* _What is being asked_
If a line of the records contains the string "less", copy it out.

Stored items:
--- --- ---

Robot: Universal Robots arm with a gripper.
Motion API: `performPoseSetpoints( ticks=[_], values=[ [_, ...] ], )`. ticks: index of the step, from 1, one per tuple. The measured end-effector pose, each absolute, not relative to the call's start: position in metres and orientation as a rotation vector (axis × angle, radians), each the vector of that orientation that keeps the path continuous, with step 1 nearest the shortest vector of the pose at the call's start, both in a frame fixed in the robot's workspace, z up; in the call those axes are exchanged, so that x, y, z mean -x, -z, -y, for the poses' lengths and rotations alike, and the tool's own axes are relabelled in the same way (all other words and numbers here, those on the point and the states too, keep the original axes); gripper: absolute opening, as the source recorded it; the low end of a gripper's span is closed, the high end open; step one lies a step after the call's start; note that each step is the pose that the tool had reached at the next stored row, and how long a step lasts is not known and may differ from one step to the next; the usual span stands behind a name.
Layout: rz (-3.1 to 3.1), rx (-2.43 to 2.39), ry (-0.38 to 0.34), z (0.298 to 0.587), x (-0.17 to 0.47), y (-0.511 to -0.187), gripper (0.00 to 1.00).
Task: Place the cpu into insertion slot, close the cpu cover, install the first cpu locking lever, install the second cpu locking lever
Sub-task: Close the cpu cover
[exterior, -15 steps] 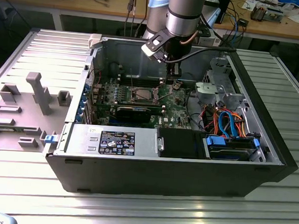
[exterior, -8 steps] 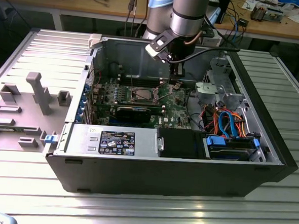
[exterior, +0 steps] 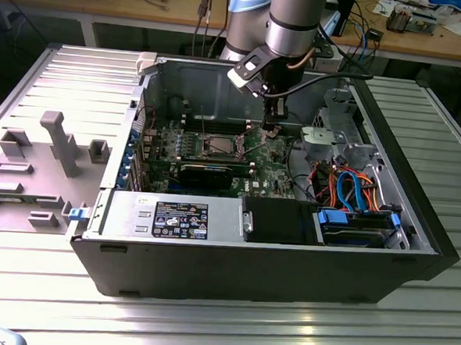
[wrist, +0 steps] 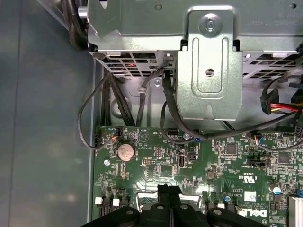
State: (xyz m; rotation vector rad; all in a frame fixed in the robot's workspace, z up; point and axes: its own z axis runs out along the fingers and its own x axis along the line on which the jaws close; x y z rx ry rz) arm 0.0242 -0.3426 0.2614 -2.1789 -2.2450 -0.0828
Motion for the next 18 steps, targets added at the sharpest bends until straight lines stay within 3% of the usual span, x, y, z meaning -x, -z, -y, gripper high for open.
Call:
performPoseSetpoints(
  ticks=[18],
  values=[
    [2.245,2.179,0.083,0.3424,-0.0332,-0.2564,0.11]
  ],
)
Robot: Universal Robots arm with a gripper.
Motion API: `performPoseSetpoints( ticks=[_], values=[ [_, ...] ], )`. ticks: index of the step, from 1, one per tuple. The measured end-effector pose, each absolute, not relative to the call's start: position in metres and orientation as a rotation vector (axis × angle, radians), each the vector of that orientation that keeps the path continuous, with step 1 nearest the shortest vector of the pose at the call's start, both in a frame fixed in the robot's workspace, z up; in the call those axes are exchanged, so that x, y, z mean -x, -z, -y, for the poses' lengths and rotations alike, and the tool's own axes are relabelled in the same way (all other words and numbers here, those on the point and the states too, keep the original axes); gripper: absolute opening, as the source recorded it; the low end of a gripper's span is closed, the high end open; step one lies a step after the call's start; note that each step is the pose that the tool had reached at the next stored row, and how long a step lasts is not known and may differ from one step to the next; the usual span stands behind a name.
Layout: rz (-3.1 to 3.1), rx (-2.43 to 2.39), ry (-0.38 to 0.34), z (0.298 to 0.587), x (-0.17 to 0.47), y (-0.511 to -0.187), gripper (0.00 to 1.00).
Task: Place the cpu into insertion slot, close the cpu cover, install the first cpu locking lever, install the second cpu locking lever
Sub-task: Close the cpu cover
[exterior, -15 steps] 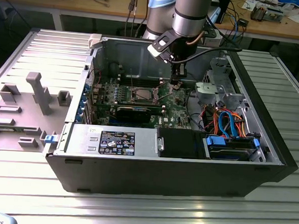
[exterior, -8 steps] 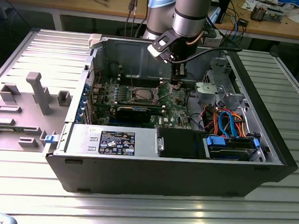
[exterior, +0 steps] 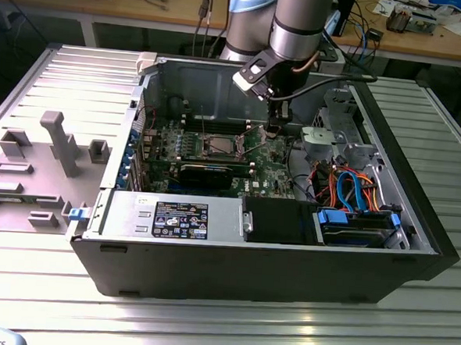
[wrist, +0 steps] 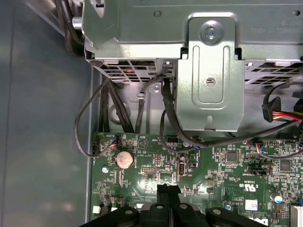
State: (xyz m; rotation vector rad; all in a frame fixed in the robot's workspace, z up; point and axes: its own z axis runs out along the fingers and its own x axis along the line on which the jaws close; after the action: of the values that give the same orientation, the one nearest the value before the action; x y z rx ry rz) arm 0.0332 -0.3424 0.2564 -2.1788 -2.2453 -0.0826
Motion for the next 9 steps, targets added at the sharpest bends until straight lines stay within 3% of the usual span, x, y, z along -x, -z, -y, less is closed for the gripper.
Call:
performPoseSetpoints(
  ticks=[9],
  values=[
    [2.245,2.179,0.082,0.341,-0.043,-0.243,0.11]
  ],
)
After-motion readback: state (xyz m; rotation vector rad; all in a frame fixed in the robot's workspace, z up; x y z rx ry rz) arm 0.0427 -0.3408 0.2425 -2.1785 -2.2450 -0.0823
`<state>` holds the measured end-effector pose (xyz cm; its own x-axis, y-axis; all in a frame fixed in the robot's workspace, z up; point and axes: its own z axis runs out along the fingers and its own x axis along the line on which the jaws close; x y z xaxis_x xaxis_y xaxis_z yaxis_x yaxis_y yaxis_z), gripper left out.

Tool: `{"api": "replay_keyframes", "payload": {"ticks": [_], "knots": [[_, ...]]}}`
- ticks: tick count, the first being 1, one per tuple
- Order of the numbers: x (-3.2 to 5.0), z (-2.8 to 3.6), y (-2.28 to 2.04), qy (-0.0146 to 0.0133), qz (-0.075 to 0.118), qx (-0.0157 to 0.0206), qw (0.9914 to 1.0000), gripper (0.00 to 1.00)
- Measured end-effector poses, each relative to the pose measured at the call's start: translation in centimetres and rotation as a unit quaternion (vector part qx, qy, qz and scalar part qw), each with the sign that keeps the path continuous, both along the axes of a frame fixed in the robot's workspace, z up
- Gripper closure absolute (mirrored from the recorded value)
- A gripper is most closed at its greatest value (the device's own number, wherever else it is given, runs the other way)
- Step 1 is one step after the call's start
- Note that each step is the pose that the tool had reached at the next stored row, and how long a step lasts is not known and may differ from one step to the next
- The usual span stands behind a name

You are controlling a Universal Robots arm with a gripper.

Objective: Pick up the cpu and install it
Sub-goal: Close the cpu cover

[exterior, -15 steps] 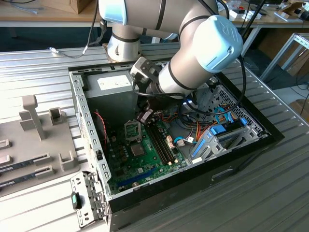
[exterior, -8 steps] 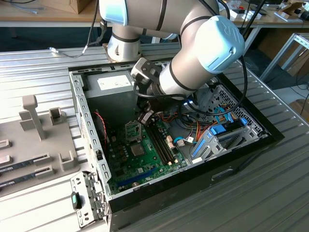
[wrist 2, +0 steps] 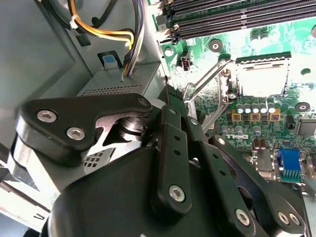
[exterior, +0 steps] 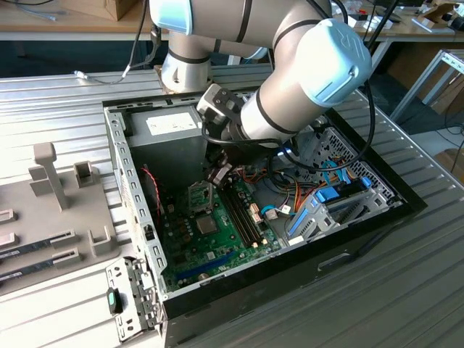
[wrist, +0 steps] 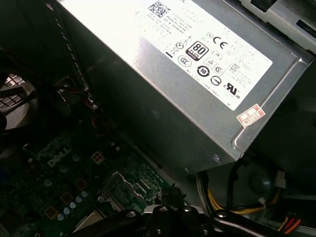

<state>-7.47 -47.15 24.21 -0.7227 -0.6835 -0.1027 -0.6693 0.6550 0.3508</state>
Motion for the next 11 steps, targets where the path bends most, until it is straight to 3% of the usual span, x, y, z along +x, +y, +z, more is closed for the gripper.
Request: {"api": "replay_keyframes", "payload": {"ticks": [11], "knots": [[0.00,0.15,-0.05,0.0000,0.001,0.0036,0.99999,0.89]]}}
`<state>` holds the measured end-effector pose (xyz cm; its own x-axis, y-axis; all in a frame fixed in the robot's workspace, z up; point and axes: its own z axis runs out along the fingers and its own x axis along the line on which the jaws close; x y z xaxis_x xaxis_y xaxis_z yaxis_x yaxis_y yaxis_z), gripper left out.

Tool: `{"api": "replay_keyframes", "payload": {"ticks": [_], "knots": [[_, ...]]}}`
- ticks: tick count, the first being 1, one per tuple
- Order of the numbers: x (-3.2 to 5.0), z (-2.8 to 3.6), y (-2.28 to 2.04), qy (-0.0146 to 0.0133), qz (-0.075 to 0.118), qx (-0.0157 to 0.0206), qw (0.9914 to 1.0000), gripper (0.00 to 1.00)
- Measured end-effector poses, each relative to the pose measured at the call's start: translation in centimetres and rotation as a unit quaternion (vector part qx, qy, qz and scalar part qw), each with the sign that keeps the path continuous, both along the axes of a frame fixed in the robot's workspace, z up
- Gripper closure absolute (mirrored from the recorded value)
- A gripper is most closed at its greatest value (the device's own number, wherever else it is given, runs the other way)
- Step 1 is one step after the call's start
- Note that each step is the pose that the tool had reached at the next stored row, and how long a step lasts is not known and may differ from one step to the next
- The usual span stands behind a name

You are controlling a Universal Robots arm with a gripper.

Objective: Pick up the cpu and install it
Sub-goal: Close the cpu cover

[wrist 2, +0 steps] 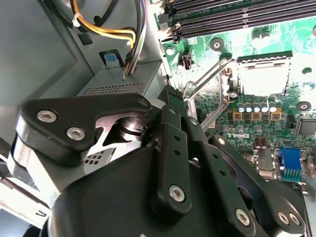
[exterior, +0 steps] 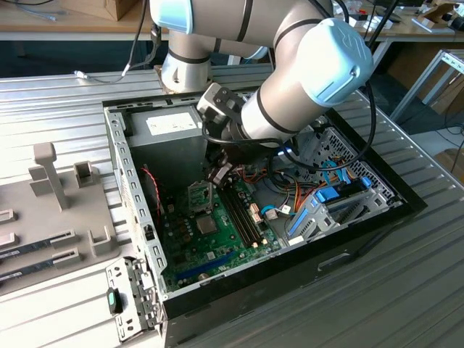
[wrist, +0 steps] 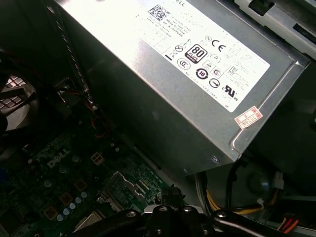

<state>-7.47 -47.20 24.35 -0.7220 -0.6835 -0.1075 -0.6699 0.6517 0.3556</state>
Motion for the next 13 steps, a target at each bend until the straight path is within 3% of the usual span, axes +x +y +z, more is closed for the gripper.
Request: {"api": "replay_keyframes", "payload": {"ticks": [8,13], "knots": [[0.00,0.10,-0.12,0.0000,0.000,0.0013,1.00000,0.89],[0.00,0.15,-0.56,0.0001,0.000,0.0031,1.00000,0.89]]}}
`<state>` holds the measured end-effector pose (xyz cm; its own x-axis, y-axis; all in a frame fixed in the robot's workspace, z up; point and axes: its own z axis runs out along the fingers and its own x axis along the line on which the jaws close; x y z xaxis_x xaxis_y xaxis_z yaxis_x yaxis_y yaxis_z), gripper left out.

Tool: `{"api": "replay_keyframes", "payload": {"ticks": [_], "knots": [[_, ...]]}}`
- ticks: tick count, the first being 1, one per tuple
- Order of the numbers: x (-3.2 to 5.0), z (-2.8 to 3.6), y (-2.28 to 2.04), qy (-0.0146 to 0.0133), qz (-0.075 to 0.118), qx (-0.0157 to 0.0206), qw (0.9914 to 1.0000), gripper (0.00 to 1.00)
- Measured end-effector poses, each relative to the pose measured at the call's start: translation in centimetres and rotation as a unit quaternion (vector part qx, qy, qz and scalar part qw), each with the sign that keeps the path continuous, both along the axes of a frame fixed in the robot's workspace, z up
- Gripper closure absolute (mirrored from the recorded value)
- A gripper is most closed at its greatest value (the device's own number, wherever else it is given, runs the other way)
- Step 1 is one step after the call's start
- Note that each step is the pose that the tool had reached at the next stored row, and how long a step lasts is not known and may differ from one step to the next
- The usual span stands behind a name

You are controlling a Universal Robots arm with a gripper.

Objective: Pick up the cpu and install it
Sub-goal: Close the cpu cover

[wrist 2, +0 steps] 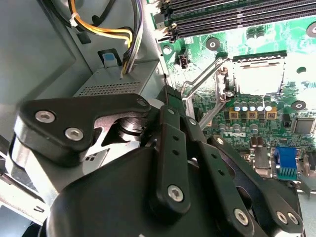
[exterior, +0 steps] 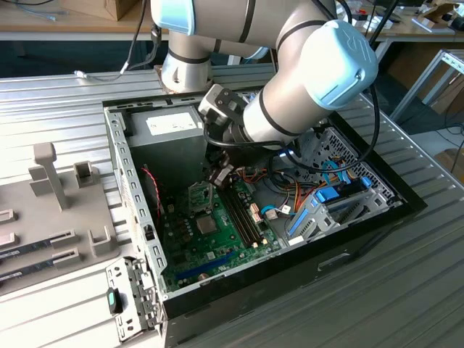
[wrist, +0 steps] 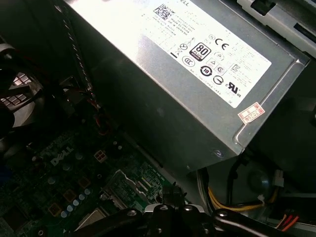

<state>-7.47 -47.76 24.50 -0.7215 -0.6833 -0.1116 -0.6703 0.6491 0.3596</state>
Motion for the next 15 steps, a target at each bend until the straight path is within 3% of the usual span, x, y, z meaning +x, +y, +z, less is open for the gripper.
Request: {"api": "replay_keyframes", "payload": {"ticks": [9,15], "knots": [[0.01,0.25,-0.13,-0.0001,0.000,0.0048,0.99999,0.89],[0.00,0.25,-0.82,-0.0001,0.000,0.0094,0.99996,0.89]]}}
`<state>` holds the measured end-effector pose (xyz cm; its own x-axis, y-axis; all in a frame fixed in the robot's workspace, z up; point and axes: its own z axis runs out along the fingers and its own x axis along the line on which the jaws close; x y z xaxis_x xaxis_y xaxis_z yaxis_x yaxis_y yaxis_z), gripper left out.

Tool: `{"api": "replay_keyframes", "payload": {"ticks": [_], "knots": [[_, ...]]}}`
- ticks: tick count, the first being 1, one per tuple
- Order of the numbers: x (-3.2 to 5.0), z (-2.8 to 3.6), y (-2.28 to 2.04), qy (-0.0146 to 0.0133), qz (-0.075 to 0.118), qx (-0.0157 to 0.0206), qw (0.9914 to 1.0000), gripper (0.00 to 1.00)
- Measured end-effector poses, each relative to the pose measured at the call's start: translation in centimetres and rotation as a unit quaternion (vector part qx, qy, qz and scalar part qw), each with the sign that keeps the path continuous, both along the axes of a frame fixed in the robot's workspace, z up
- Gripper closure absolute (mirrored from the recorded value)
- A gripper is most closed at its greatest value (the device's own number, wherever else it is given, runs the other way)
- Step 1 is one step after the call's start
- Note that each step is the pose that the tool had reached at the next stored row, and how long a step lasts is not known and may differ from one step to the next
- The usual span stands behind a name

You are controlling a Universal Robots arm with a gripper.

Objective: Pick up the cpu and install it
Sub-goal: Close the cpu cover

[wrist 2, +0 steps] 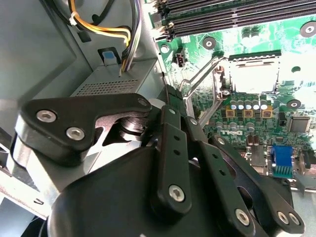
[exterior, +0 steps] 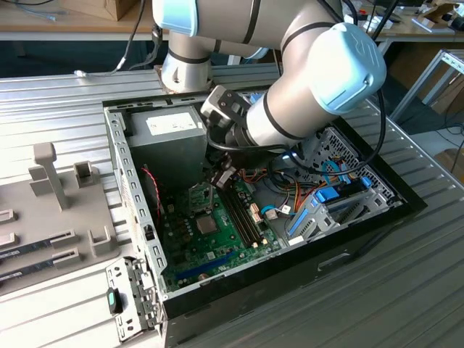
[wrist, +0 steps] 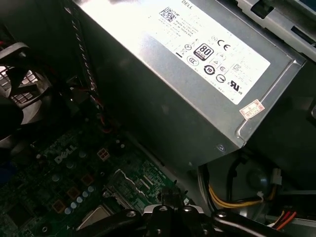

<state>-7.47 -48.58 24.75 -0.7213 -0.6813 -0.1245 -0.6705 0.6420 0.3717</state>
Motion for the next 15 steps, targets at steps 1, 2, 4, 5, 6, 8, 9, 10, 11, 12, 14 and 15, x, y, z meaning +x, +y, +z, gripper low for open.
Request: {"api": "replay_keyframes", "payload": {"ticks": [1,2,4,5,6,8,9,10,11,12,14,15], "knots": [[0.00,0.00,-0.06,0.0000,0.000,0.0006,1.00000,0.89],[-0.01,0.00,-0.07,0.0000,0.000,0.0009,1.00000,0.89],[0.00,0.05,-0.08,0.0000,0.000,0.0024,1.00000,0.89],[0.00,0.08,-0.08,0.0000,0.000,0.0031,1.00000,0.89],[0.00,0.10,-0.09,0.0000,0.000,0.0039,0.99999,0.89],[0.01,0.10,-0.13,0.0000,0.000,0.0053,0.99999,0.89],[0.01,0.11,-0.17,0.0000,0.000,0.0061,0.99998,0.89],[0.01,0.11,-0.28,0.0000,0.000,0.0074,0.99997,0.89],[0.00,0.11,-0.40,0.0000,0.000,0.0083,0.99997,0.89],[0.00,0.10,-0.56,0.0000,0.000,0.0094,0.99996,0.89],[0.00,0.10,-1.00,0.0000,0.000,0.0113,0.99994,0.89],[0.00,0.10,-1.23,0.0000,0.000,0.0121,0.99993,0.89]]}}
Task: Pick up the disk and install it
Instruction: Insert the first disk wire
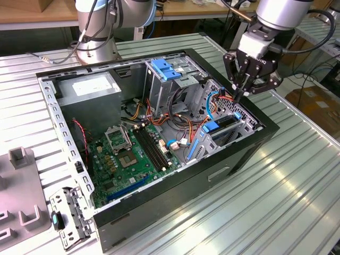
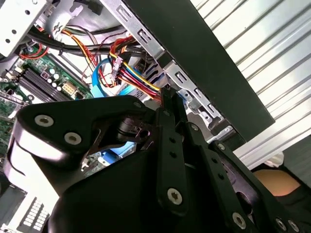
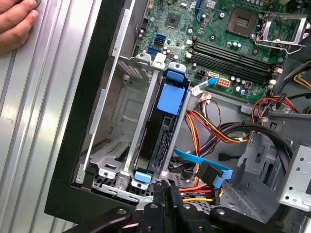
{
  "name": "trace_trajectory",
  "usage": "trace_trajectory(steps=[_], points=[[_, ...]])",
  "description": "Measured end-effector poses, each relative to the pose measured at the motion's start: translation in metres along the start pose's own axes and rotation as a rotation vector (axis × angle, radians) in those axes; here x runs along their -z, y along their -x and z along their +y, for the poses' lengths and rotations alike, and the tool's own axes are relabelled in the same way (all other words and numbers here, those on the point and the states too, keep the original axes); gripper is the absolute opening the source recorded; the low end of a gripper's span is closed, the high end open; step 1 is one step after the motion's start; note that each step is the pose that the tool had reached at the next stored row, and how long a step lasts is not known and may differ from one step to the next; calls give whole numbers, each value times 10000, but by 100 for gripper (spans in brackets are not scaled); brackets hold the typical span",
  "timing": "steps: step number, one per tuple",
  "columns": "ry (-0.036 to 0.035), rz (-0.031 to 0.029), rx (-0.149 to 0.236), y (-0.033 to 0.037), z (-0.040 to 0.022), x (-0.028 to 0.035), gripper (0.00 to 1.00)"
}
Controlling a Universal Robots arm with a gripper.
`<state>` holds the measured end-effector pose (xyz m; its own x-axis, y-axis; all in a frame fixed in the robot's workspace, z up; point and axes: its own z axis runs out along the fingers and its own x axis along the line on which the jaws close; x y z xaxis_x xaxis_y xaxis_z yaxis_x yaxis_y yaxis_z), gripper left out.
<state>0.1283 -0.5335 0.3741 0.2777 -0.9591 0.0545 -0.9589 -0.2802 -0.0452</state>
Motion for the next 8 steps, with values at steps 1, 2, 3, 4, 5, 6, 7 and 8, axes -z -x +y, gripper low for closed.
trace_trajectory(steps=[1, 2, 3, 4, 5, 6, 7, 8], points=[[11, 11, -175, 0, 1, -1, 16], [18, 16, -320, 0, 0, -4, 16], [28, 24, -507, 0, 0, -8, 16], [37, 32, -668, 0, 0, -11, 16], [49, 42, -895, 0, 1, -16, 16], [54, 46, -981, 1, 4, -18, 16], [60, 43, -999, 4, 15, -21, 16], [91, 35, -1000, 9, 31, -25, 16]])
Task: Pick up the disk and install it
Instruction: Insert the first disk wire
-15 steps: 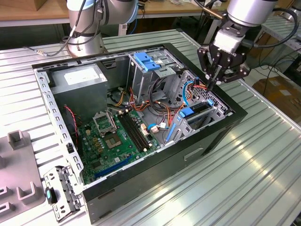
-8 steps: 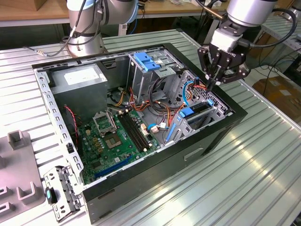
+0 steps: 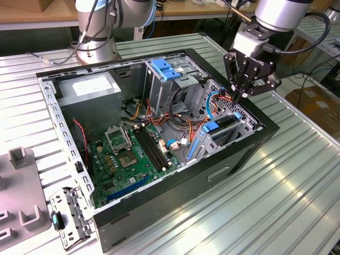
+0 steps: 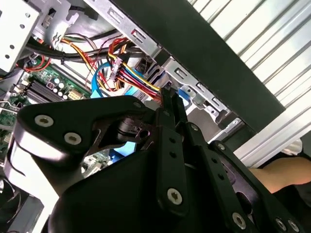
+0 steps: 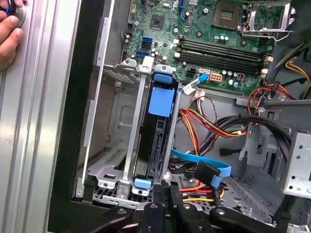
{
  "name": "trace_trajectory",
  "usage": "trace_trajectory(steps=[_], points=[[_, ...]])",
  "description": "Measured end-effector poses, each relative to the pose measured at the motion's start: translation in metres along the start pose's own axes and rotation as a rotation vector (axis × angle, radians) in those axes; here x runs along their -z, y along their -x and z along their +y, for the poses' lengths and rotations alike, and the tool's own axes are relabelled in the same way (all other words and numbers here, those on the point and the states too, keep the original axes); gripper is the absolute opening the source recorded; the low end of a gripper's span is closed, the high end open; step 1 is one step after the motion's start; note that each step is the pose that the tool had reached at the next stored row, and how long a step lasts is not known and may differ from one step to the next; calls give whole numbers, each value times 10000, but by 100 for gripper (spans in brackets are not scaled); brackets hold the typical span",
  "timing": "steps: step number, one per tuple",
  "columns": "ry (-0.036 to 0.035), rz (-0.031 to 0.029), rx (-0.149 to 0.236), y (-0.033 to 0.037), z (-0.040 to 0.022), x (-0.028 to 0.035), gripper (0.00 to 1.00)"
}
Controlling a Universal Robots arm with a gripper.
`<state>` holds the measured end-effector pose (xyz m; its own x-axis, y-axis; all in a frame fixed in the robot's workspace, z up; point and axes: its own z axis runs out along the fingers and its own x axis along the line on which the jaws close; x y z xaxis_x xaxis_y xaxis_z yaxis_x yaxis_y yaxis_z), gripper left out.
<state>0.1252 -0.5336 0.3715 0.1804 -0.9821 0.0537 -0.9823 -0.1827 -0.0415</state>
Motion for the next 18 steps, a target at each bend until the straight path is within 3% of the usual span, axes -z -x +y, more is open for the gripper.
trace_trajectory(steps=[2, 6, 12, 18], points=[[21, 2, -72, 5, 24, -4, 16], [66, 25, -671, 6, 26, -27, 16], [71, 24, -748, 20, 95, -50, 16], [89, 30, -1102, 11, 109, -78, 16]])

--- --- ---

* _Response for this exercise_
Motion for the next 9 steps, targets added at the sharpest bends until straight lines stay within 3% of the usual span, x, y, z along -x, -z, -y, less is closed for the gripper.
Motion for the next 15 steps, a target at each bend until the straight path is within 3% of the usual span, x, y, z meaning +x, +y, +z, less is open for the gripper.

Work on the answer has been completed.